• [Your instructions] Please return the lines below verbatim, beginning at the one that has "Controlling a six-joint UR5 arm" and stopping after the one that has "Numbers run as", and add no other lines.

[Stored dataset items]
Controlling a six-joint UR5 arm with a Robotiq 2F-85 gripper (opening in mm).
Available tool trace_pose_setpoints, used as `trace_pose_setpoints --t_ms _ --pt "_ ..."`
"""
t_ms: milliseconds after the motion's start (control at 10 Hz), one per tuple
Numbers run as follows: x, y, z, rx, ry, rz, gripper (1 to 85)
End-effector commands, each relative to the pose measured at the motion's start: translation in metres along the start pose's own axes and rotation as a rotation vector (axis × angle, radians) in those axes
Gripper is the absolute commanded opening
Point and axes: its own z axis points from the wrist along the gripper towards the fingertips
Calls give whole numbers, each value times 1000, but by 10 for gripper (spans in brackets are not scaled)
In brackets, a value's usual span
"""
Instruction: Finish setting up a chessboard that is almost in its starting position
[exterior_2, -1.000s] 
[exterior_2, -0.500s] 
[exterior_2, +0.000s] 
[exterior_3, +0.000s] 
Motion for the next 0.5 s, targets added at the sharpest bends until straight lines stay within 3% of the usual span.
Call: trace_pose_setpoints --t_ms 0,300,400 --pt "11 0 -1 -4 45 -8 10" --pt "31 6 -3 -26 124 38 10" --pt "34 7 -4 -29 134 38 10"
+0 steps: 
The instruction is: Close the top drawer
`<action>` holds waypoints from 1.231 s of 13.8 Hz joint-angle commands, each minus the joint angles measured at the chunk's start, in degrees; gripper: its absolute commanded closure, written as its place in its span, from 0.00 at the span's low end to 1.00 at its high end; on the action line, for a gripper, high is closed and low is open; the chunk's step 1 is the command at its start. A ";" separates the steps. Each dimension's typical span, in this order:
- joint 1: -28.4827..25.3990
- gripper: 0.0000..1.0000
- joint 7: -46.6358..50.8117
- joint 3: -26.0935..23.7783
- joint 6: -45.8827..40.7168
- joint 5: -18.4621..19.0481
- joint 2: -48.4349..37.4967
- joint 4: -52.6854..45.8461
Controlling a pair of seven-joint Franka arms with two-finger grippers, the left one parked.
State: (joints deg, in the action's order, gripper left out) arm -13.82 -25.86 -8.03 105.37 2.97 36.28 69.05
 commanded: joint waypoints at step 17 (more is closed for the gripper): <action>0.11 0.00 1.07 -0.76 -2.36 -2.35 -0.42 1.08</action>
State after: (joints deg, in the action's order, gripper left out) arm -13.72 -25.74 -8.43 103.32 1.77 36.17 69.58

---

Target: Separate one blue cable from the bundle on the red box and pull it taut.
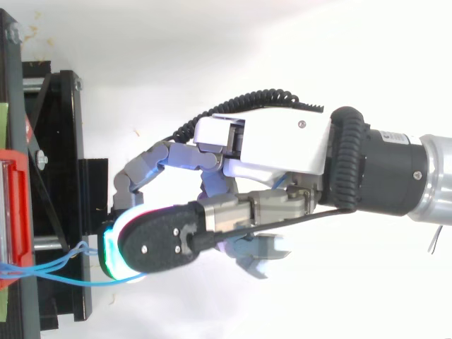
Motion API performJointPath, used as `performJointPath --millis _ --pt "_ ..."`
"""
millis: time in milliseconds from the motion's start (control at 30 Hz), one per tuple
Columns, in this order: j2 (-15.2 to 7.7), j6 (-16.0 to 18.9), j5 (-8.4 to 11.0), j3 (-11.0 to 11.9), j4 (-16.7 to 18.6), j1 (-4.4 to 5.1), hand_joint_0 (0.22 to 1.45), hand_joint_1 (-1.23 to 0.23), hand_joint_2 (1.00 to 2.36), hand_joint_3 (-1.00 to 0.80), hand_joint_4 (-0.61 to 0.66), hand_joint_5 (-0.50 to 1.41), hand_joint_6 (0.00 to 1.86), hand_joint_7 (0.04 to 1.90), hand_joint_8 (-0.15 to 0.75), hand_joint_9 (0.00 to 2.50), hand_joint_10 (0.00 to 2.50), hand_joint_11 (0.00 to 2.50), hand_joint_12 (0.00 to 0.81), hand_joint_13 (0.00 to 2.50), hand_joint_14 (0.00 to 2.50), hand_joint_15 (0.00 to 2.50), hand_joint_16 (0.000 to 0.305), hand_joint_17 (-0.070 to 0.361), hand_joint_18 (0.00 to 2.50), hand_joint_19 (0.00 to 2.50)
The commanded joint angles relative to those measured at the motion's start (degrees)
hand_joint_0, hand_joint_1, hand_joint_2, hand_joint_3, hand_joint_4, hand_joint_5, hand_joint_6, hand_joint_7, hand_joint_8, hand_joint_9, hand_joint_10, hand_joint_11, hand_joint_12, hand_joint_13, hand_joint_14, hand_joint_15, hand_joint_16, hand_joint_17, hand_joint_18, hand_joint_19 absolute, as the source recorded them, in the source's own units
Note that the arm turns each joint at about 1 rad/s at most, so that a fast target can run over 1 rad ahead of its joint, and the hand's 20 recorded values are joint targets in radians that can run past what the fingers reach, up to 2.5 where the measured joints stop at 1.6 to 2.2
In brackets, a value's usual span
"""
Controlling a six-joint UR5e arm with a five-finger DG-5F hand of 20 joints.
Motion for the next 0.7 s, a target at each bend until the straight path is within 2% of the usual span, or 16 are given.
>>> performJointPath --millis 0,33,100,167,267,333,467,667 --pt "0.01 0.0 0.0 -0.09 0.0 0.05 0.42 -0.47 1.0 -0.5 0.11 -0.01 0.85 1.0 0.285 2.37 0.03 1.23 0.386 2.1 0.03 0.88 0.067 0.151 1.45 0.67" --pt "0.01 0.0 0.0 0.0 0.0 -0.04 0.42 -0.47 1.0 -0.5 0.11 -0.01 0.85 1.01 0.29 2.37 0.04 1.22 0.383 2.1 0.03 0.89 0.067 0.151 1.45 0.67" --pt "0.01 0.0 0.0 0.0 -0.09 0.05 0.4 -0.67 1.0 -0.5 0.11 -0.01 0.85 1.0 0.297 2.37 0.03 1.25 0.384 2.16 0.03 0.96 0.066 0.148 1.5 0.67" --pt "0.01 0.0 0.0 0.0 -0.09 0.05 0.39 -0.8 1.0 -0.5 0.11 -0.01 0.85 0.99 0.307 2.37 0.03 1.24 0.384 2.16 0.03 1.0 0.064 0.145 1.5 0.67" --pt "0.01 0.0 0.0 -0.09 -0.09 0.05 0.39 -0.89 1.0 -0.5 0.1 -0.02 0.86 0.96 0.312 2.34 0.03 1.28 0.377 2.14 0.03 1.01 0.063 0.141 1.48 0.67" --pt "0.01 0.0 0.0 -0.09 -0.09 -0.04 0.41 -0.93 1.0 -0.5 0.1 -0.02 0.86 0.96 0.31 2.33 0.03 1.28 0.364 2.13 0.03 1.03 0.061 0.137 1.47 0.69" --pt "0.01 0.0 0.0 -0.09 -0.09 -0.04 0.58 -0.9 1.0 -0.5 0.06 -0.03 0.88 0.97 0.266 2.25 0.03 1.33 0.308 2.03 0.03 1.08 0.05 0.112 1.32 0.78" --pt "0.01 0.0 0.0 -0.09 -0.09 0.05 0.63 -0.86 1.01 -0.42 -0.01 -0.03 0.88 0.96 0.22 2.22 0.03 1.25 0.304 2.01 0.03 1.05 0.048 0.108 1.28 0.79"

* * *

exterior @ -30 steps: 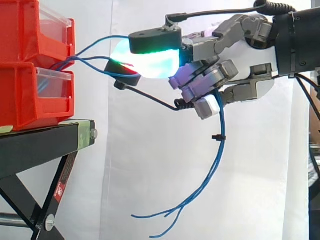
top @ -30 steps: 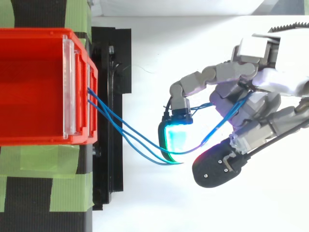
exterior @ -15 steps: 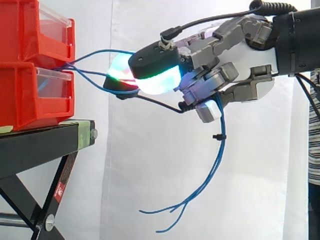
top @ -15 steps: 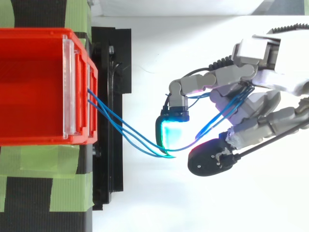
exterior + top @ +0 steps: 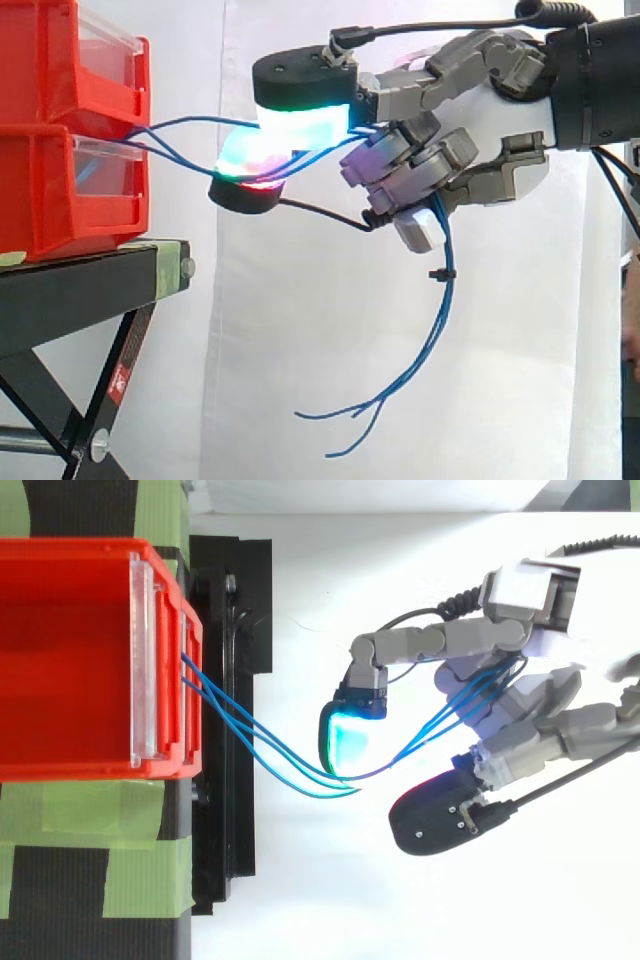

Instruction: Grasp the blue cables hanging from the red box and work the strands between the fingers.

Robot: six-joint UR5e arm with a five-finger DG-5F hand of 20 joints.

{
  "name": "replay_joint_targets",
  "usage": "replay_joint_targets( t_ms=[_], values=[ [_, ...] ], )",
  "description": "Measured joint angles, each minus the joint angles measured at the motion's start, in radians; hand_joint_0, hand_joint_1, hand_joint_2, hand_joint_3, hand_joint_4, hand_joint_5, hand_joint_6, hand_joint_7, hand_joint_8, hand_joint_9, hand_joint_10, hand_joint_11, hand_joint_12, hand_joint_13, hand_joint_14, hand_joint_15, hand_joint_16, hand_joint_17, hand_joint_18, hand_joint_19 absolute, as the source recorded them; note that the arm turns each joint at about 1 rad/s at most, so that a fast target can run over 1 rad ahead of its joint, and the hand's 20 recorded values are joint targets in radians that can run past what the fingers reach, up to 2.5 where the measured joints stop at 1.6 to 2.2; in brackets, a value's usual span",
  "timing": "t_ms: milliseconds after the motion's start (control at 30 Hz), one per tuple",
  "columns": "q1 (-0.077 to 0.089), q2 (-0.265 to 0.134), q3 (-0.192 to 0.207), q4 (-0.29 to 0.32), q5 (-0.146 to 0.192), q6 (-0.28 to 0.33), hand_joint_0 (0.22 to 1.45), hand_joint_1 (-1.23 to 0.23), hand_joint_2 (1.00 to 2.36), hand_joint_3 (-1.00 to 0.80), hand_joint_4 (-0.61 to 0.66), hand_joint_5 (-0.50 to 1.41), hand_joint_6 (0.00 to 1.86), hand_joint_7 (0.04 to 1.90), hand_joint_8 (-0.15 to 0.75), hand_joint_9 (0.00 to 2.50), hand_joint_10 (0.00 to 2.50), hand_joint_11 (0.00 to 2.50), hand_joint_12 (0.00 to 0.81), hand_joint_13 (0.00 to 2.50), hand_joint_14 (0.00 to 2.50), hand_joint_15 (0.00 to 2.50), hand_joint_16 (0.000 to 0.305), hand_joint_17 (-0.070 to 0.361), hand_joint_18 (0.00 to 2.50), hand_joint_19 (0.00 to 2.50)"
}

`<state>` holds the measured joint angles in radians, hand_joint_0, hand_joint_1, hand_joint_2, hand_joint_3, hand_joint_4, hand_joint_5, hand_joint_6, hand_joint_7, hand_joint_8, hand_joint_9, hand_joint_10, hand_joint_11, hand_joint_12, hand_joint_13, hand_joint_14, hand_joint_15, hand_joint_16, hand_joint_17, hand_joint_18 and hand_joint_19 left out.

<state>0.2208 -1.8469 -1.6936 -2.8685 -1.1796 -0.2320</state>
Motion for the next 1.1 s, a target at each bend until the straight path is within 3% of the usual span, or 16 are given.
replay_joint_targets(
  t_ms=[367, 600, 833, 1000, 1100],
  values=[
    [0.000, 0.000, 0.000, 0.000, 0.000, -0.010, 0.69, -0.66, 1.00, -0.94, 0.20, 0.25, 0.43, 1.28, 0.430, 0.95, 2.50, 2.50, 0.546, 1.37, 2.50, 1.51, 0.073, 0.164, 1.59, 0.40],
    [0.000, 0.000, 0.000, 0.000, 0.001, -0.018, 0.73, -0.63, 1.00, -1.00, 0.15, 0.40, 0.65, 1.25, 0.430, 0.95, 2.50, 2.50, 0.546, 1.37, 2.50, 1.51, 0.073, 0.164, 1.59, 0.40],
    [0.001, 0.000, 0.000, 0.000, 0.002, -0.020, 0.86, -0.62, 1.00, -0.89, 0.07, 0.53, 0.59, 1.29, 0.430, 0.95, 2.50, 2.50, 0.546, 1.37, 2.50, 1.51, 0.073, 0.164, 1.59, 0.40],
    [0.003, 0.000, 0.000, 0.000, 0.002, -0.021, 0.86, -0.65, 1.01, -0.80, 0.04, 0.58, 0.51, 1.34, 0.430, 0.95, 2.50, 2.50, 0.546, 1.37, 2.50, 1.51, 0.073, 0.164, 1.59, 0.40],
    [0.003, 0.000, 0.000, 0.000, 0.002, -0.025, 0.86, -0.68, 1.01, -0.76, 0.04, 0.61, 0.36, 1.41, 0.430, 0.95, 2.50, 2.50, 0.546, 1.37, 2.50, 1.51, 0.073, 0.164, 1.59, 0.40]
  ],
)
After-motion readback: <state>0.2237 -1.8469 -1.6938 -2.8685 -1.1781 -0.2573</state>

• [Result for this exercise]
Controlling a six-joint UR5 arm with a Robotiq 2F-85 gripper (opening in mm).
Available tool trace_pose_setpoints, used as `trace_pose_setpoints --t_ms _ --pt "_ ..."`
"""
t_ms: milliseconds after the motion's start (control at 10 Hz), one per tuple
Numbers run as follows: x, y, z, rx, ry, rz, gripper (1 to 85)

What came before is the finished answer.